We start all of our compressors driven by natural gas engines with out clutches. Besides huge amounts of mass in the compressors, there is even work load on the compressors (even the recylce start up valve allows some load).
 
We have built a hydraulic starting system for a stump grinder to eliminate the clutch or torque convertor problem. The rotor weighs several tons and runs 600 rpm. When a V12-149 Detroit Diesel (over 1,000 hp) with torque convertor was installed the torque convertor only lasted a few months. The prior smaller engine (about 800 hp) had clutch failure 3 to 4 times per year. The current drive is 4 Cummins engines at about 450+ hp each connected together by belt drive.

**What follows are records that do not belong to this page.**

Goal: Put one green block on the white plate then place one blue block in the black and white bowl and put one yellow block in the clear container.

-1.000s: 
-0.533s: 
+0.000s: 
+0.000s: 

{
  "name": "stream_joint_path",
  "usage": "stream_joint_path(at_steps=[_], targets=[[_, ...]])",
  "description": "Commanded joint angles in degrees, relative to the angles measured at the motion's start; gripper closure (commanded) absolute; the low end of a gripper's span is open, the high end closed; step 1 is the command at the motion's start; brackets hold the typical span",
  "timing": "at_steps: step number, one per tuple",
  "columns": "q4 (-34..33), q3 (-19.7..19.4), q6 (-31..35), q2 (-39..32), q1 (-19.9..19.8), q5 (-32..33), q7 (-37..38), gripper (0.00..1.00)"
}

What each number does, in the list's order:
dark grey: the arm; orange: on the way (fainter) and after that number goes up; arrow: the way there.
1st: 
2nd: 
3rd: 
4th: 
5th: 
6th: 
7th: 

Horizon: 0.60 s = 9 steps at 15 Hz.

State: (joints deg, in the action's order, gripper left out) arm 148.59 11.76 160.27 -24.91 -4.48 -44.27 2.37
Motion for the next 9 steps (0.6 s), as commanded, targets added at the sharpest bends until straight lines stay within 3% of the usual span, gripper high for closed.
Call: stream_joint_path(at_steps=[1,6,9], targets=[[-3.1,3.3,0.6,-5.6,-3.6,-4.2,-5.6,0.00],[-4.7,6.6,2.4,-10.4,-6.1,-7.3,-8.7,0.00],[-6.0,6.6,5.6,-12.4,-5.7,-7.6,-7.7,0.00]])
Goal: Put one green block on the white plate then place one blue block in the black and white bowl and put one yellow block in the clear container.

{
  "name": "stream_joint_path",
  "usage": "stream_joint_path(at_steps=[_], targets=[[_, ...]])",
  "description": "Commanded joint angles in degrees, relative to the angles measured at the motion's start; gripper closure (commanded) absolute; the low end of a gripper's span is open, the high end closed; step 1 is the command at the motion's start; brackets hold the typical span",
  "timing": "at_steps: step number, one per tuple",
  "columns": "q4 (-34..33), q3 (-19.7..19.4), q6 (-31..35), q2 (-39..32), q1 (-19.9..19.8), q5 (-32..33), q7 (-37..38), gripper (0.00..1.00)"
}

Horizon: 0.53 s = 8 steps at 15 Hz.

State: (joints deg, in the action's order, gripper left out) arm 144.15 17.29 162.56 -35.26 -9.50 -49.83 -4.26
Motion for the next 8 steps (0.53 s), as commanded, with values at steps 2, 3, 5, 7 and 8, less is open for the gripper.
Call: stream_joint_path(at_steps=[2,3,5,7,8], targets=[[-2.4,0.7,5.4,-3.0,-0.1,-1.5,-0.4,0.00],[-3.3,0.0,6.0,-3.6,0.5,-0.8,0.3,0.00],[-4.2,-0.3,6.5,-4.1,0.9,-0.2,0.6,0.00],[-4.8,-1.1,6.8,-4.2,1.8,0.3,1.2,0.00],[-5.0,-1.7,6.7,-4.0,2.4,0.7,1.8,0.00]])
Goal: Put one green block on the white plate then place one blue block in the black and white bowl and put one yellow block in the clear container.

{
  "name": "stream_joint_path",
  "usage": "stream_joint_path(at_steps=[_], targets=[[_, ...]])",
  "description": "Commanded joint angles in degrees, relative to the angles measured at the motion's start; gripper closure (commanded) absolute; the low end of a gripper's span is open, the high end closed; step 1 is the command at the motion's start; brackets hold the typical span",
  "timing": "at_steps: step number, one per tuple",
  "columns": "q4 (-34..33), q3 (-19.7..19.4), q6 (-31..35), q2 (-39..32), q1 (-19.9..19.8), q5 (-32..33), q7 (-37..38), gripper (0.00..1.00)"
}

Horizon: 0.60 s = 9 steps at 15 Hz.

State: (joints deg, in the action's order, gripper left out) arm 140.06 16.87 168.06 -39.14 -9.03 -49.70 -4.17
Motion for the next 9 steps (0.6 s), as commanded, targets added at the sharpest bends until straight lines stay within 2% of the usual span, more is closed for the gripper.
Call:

The system requires an engine driven hydraulic power unit, a hydraulic valve and several hydraulic starting motors. Cost is far less than a clutch or torque convertor and substantially lower maintenance.


Ed Danzer
 
What kind of stump requires 1800 HP to grind? Sorry for the off topic post but that is pretty unbelievable.
 
EdDanzer, that must be one hell of a belt! But I guess it's relatively forgiving on the machinery.
 
The advantage of hydraulic starting is elimination of clutch or torque and maximum power transmission. This machine can eat stumps from trees 3ft in diameter in a few seconds and can have two excavators feed material into it. The dropping of wads of brush or stumps causes high power draw for short times so 8V Kevlar belts are used.